Dear Members of the H+H Community,
The past week has seen yet another heart-wrenching reminder of the tragic truth about the continuing blight of racism in our country. The murder of George Floyd was the latest in a long, long trail of brutality against Black people and other people of color, going back to before this nation began. It is well past time for this injustice to end.
H+H’s advocacy for racial justice dates back to at least 1863, when we performed at Boston’s celebration of the Emancipation Proclamation – an event we commemorate every year with a free concert in partnership with the Museum of African American History.
In April, 2019 H+H collaborated with Castle of Our Skins to present a celebration of music by Black composers across three centuries, presented at Roxbury Community College. The centerpiece of the program was the world premiere of Nigra Sum Sed Formosa: I Am Black But Beautiful, by Jonathan Woody, its text recounting injustices quietly suffered by Black people in our country every day. Reginald Mobley conducted members of the H+H Chorus and Youth Chorus, accompanied by Julia Scott Carey, keyboard, and cellist Francesca McNeeley.
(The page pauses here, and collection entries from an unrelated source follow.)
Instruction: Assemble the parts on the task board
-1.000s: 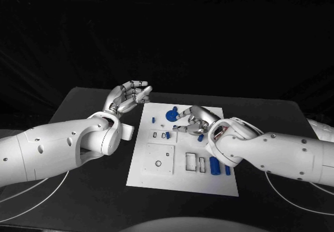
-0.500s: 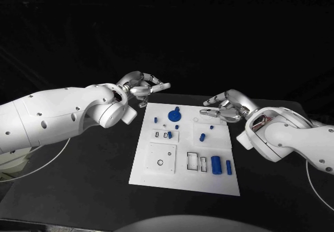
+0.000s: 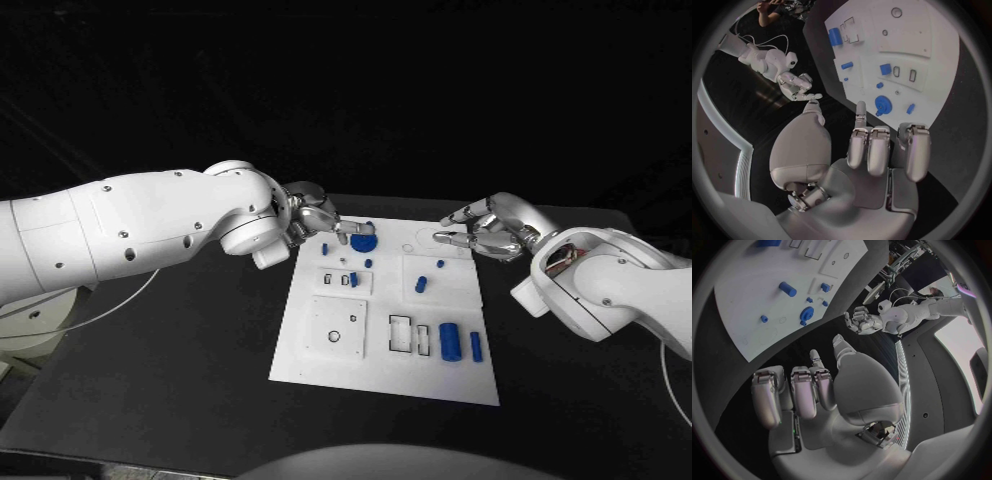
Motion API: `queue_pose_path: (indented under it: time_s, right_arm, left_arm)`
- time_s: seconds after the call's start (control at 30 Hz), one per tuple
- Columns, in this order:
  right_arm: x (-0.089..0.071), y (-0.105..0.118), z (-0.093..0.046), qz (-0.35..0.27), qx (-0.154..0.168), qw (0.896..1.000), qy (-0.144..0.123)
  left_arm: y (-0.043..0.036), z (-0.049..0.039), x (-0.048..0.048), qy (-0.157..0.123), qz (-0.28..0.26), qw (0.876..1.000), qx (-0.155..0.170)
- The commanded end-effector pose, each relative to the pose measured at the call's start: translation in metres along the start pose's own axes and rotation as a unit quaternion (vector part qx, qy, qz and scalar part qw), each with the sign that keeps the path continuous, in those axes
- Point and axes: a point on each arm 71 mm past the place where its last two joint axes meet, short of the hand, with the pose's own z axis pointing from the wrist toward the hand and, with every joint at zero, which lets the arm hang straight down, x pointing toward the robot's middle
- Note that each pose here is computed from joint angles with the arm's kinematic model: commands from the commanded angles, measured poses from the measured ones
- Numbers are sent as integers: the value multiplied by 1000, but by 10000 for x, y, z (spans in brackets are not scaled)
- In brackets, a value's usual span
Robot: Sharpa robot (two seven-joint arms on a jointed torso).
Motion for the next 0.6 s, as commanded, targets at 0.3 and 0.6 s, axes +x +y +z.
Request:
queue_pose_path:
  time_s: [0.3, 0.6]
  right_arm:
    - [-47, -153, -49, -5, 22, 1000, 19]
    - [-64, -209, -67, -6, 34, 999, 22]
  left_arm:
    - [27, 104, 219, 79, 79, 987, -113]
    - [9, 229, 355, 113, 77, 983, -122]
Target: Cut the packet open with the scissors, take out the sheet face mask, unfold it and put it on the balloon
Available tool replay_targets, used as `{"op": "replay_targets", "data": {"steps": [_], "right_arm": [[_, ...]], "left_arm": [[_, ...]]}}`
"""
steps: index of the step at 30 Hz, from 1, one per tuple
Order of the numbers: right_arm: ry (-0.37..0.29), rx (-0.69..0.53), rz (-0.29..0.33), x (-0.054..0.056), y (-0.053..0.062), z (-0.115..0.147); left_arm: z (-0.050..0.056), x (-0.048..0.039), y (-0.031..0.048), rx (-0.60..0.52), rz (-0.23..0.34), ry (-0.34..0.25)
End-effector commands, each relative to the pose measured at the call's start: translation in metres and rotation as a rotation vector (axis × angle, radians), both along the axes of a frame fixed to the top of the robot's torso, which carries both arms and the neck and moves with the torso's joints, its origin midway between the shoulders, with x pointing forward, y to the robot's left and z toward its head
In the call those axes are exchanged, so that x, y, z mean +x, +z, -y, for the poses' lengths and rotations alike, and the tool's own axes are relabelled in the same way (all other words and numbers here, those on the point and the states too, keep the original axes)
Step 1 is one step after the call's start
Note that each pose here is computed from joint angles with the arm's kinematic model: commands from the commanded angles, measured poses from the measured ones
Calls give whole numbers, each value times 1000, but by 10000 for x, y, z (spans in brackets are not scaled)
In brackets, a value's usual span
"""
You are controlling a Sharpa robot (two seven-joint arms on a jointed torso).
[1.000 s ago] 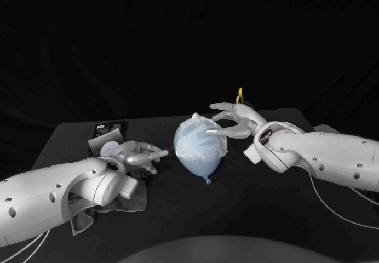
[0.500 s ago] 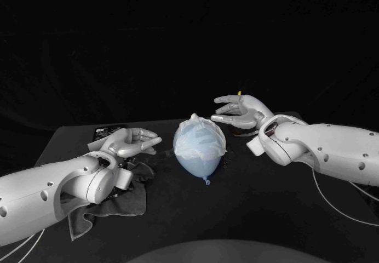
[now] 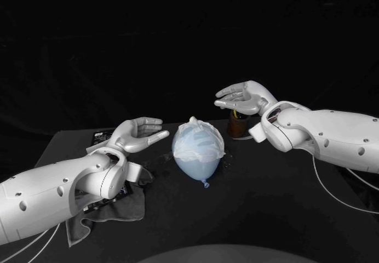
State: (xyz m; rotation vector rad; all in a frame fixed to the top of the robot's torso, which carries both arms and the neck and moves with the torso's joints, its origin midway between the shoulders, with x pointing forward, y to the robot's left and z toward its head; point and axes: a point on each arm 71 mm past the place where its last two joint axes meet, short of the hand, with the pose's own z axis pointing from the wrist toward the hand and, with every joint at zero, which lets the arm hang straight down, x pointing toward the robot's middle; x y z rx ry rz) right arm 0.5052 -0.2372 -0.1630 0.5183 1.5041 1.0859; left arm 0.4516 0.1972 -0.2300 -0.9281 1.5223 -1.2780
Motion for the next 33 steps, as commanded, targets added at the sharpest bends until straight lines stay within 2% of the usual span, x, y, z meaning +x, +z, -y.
{"op": "replay_targets", "data": {"steps": [1, 5, 8, 12, 17, 22, 33], "right_arm": [[60, -34, -11, 4, 1, -56], [79, -64, -3, 13, 12, -93], [86, -78, 2, 17, 16, -118], [91, -88, 3, 17, 18, -149], [96, -90, 5, 6, 21, -193], [100, -89, 3, -7, 22, -241], [96, -90, 4, -11, 19, -274]], "left_arm": [[65, 76, 45, 26, -1, 9], [168, 179, 97, 61, -23, -1], [283, 250, 146, 101, -49, -41], [417, 302, 176, 144, -105, -105], [580, 313, 191, 195, -152, -179], [724, 321, 204, 234, -169, -229], [894, 351, 217, 282, -165, -261]]}}
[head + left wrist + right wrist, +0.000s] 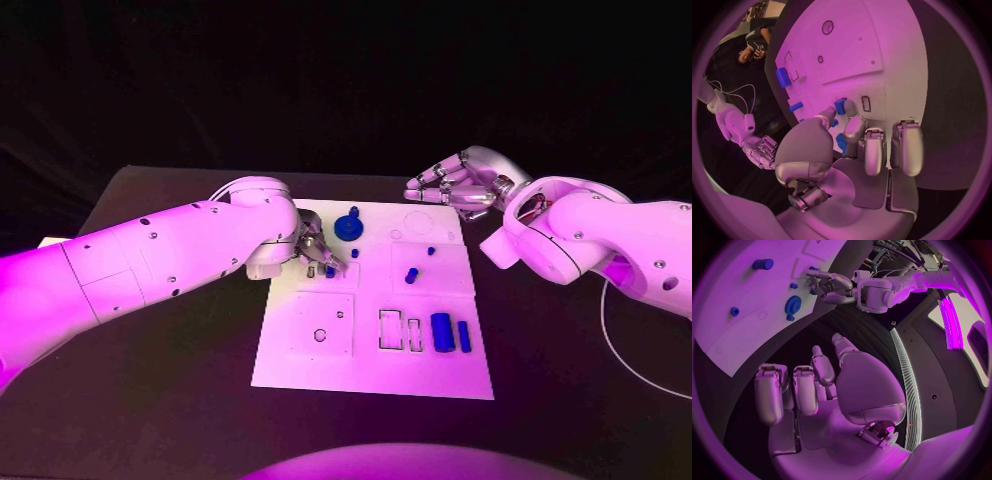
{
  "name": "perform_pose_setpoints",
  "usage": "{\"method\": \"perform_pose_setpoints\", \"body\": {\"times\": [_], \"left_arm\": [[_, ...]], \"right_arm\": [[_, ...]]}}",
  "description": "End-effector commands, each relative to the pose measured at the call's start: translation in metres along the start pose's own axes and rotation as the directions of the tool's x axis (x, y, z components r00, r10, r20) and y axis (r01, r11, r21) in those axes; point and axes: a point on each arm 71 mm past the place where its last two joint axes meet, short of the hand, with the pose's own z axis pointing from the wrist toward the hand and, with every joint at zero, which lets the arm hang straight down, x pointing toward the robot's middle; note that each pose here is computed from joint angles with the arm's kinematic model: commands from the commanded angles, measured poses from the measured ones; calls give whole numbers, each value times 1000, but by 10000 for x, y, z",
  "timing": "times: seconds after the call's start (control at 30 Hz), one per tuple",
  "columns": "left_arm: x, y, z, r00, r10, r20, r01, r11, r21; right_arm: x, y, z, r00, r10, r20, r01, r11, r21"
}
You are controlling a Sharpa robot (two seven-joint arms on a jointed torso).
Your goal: Assemble the parts on the task board
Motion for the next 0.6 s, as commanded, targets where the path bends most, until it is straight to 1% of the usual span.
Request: {"method": "perform_pose_setpoints", "body": {"times": [0.03,0.2,0.33,0.5,0.6], "left_arm": [[98,134,29,999,10,-34,-14,990,-141],[82,150,-1,1000,-4,-14,2,991,-132],[38,154,-64,1000,-27,8,28,993,-112],[-110,188,-215,992,-122,37,124,990,-63],[-245,244,-316,991,-130,41,133,989,-68]], "right_arm": [[11,1,-1,1000,-5,-13,5,1000,-3],[5,-6,-1,1000,-6,-12,6,1000,-2],[-4,-15,1,1000,-6,-10,6,1000,0],[-15,-34,8,1000,-6,-7,6,1000,5],[-16,-42,13,1000,-6,-7,6,1000,8]]}}
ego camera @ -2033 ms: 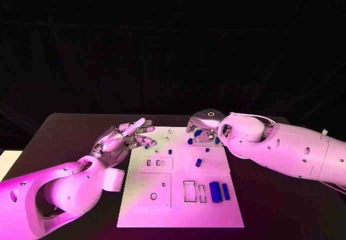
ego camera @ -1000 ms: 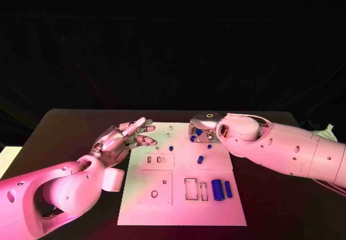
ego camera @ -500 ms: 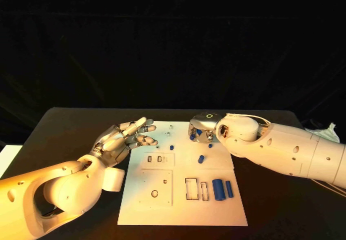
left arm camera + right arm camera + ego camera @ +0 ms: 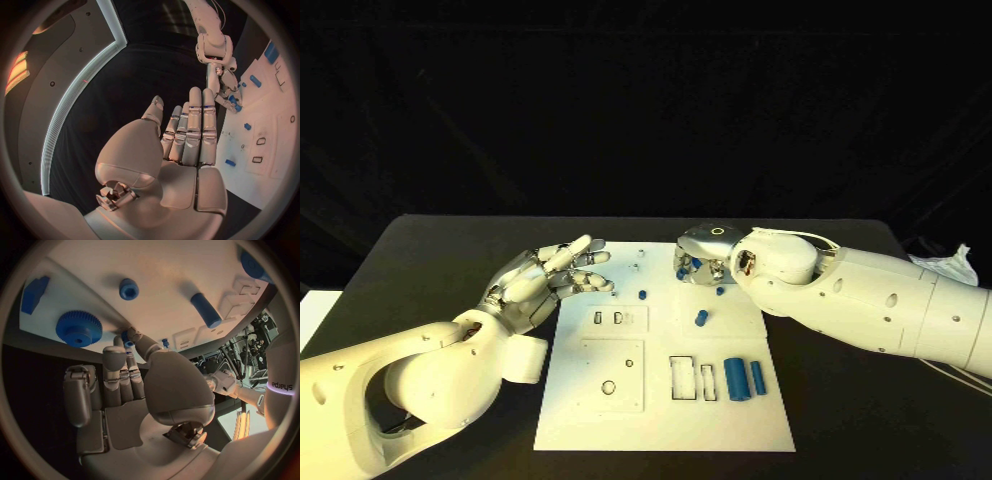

I would like to share with you the video of the world premiere performance, in the hope it inspires us to together build a better nation – one truly dedicated to liberty and to the solemn proposition that all people are created equal.
The question remains, though: what is H+H’s role, as an arts organization, in this essential work? The words of Lawrence, Mass. native Leonard Bernstein, speaking at another time of national mourning – the assassination of John F. Kennedy – come to mind. “We musicians, like everyone else,” he said, “are numb with sorrow at this murder, and with rage at the senselessness of the crime. But this sorrow and rage will not inflame us to seek retribution; rather they will inflame our art. Our music will never again be quite the same. This will be our reply to violence: to make music more intensely, more beautifully, more devotedly than ever before.”
Nearly 60 years later, we now know that as powerful as our music is, it is not enough. Neither is simply standing with those who are working to remove the stain of racial violence. As a leading arts organization in our community, we must do just that: lead. Inequity and injustice are fundamentally antithetical to H+H’s values and beliefs. We grieve with all of you over the tragic killings of George Floyd, Ahmaud Arbery, Breonna Taylor, and so many, many others. Black lives matter. I look forward to sharing with you H+H’s plans to help create a more welcoming and inclusive Boston.